→ Task brief
Look through the entries below, please, and copy every line with the word "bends".

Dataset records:
........
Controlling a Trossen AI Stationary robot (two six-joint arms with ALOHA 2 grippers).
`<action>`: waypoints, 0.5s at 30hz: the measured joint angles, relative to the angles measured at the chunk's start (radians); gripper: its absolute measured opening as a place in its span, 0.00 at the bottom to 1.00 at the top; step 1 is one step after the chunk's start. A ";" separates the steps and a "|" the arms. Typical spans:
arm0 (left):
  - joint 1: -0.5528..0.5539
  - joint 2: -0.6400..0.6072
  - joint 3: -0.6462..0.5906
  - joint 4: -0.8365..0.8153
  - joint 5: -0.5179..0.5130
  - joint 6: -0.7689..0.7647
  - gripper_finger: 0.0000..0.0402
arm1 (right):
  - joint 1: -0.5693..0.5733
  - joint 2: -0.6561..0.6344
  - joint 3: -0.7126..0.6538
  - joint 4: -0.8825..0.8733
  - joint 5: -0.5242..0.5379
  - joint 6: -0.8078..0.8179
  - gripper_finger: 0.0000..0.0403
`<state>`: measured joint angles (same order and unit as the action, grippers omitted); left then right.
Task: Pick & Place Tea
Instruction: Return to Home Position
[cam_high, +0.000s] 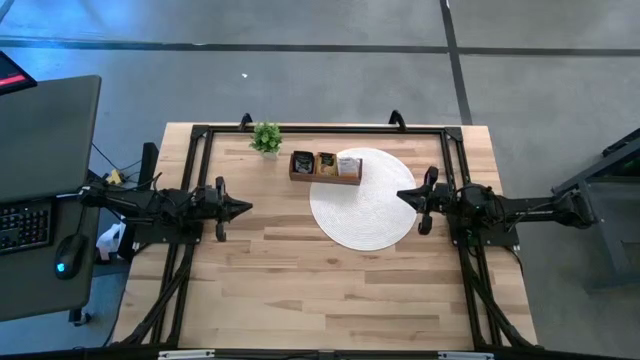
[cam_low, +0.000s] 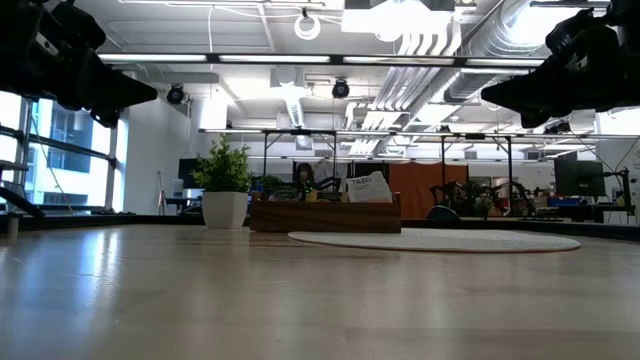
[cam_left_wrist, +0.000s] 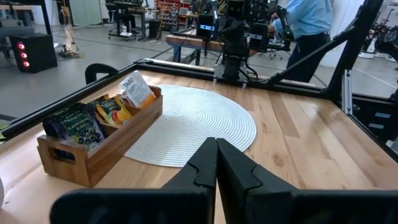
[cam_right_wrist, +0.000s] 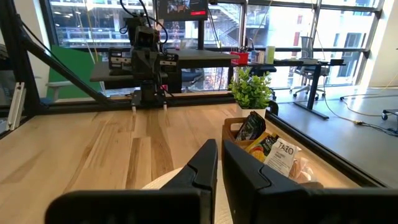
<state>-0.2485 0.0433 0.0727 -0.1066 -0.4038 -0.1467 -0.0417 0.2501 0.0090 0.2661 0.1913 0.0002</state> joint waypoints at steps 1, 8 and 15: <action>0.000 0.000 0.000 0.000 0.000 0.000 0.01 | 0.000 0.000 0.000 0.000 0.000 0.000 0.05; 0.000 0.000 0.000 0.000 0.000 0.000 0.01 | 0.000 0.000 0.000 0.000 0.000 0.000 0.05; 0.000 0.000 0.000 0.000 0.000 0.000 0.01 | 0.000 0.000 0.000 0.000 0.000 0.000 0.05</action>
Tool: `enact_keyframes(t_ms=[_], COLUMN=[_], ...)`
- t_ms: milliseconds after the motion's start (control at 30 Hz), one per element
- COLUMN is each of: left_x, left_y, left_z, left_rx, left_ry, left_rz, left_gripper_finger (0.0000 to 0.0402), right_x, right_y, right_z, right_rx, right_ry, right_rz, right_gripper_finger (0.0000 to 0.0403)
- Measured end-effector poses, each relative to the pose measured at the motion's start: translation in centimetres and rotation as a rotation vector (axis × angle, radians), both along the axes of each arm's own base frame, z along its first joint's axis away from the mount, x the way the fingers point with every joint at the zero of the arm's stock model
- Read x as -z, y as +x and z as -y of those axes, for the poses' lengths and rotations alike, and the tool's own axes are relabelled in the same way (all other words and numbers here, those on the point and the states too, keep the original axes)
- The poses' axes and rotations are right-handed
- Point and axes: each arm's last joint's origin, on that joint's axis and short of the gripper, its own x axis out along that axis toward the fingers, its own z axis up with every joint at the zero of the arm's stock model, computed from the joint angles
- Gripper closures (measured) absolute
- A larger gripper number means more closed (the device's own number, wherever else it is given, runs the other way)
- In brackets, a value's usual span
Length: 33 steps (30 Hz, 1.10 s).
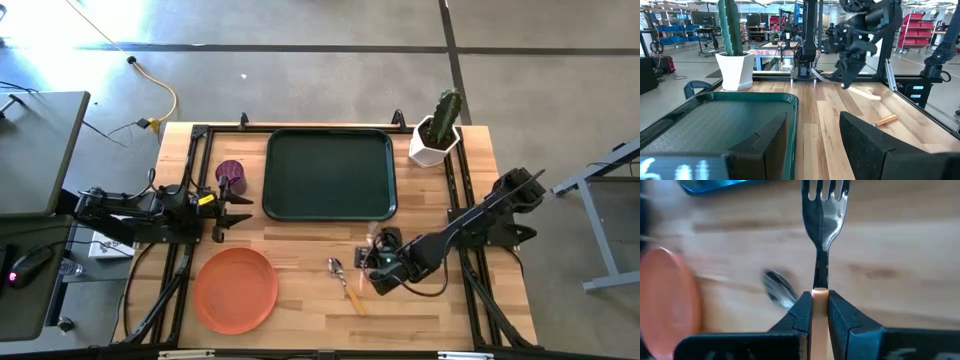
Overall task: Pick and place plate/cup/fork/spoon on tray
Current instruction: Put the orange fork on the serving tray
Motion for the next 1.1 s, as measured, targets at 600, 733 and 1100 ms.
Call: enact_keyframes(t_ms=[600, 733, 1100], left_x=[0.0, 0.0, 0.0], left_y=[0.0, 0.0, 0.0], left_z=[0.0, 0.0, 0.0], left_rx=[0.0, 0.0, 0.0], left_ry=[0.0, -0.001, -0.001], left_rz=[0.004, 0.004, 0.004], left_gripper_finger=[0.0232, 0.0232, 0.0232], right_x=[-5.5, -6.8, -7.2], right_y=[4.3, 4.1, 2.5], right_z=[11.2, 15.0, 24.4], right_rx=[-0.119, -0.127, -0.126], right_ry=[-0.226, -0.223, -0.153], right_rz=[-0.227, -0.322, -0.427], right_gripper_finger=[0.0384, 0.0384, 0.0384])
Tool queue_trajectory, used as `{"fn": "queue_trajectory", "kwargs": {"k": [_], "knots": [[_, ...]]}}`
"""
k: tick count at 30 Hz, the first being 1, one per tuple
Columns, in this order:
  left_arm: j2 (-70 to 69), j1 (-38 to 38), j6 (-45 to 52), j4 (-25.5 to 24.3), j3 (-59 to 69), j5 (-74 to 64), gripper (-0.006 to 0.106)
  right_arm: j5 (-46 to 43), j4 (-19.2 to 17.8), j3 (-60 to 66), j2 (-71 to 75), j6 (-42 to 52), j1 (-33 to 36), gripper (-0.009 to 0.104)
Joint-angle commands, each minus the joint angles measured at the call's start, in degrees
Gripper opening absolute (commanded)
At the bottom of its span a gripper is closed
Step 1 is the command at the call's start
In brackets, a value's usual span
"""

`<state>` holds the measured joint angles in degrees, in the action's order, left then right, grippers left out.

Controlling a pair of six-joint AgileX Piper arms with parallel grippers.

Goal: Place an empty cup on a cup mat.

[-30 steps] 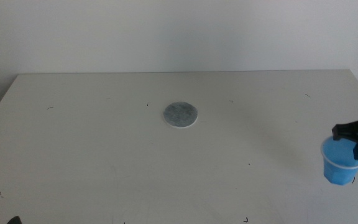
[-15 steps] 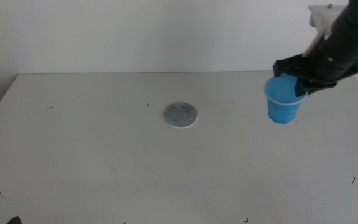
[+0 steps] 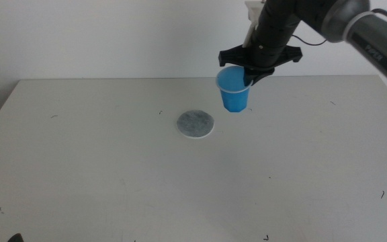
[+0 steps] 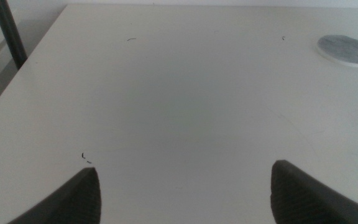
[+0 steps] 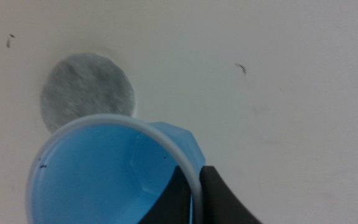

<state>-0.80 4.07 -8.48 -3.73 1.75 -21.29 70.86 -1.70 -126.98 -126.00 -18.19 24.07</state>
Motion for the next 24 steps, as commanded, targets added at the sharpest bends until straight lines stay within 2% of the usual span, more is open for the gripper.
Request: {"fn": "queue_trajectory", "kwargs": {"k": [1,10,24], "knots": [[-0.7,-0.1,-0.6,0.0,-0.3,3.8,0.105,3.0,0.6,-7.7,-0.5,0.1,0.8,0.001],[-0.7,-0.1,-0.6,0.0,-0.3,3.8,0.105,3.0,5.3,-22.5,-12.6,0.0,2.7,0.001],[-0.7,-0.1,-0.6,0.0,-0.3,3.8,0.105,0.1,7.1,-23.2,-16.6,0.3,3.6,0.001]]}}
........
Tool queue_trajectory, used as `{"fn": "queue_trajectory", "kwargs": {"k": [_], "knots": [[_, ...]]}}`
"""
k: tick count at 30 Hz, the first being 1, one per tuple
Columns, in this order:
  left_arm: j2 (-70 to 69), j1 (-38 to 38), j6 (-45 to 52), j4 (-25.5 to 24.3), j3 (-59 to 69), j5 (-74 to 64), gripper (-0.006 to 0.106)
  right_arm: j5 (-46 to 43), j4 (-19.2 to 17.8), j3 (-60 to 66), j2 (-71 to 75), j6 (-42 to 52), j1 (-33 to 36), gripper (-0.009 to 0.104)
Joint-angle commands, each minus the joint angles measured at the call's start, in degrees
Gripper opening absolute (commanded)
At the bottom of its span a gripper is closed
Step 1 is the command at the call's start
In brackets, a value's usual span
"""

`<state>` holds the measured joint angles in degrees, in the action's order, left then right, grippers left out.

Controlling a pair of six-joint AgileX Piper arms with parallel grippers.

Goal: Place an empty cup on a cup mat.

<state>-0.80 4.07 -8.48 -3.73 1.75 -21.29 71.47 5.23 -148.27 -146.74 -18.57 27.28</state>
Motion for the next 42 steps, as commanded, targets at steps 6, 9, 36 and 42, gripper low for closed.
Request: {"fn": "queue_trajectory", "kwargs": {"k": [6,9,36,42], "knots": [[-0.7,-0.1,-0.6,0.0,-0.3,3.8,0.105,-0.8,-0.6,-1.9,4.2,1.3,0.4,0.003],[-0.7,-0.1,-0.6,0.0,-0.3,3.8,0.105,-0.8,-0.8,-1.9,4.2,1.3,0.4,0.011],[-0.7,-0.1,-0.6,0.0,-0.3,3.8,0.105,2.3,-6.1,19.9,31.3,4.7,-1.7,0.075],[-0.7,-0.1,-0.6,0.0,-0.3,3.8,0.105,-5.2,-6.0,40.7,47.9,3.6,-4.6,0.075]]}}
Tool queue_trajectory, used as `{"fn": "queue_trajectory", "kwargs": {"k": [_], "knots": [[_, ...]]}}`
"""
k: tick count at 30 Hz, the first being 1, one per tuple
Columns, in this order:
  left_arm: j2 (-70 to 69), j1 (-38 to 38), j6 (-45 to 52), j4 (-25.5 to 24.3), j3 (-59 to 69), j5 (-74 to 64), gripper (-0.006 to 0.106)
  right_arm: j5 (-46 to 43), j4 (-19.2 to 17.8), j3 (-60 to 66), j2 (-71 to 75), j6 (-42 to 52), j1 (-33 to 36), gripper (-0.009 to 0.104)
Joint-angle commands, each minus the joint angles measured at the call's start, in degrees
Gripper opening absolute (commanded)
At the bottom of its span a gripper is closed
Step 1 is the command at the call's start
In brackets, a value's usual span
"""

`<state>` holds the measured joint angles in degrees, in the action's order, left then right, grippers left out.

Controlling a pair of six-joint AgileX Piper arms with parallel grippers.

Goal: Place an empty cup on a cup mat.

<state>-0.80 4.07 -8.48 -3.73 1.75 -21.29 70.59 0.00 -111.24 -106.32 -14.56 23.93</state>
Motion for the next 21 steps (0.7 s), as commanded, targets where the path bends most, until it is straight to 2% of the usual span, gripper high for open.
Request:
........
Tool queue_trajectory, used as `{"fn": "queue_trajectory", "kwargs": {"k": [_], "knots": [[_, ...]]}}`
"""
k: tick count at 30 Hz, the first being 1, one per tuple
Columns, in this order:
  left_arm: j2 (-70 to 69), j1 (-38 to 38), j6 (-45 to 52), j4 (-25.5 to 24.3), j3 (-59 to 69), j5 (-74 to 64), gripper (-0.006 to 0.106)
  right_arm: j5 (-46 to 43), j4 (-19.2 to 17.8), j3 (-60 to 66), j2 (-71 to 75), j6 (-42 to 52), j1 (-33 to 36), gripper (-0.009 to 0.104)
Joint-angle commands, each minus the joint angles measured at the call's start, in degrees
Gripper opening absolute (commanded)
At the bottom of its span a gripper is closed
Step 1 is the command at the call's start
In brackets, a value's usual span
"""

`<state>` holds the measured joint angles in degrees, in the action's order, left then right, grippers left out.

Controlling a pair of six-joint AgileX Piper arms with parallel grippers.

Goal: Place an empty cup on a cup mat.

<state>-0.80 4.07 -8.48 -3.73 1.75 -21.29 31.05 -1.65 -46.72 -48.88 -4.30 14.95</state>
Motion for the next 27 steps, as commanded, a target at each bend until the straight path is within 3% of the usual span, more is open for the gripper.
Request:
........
→ Output of the exercise
Motion for the next 24 steps, as commanded, targets added at the sharpest bends until straight lines stay within 2% of the usual span, more is open for the gripper.
Motion for the next 21 steps (0.7 s), as commanded, targets where the path bends most, until it is straight to 2% of the usual span, gripper high for open.

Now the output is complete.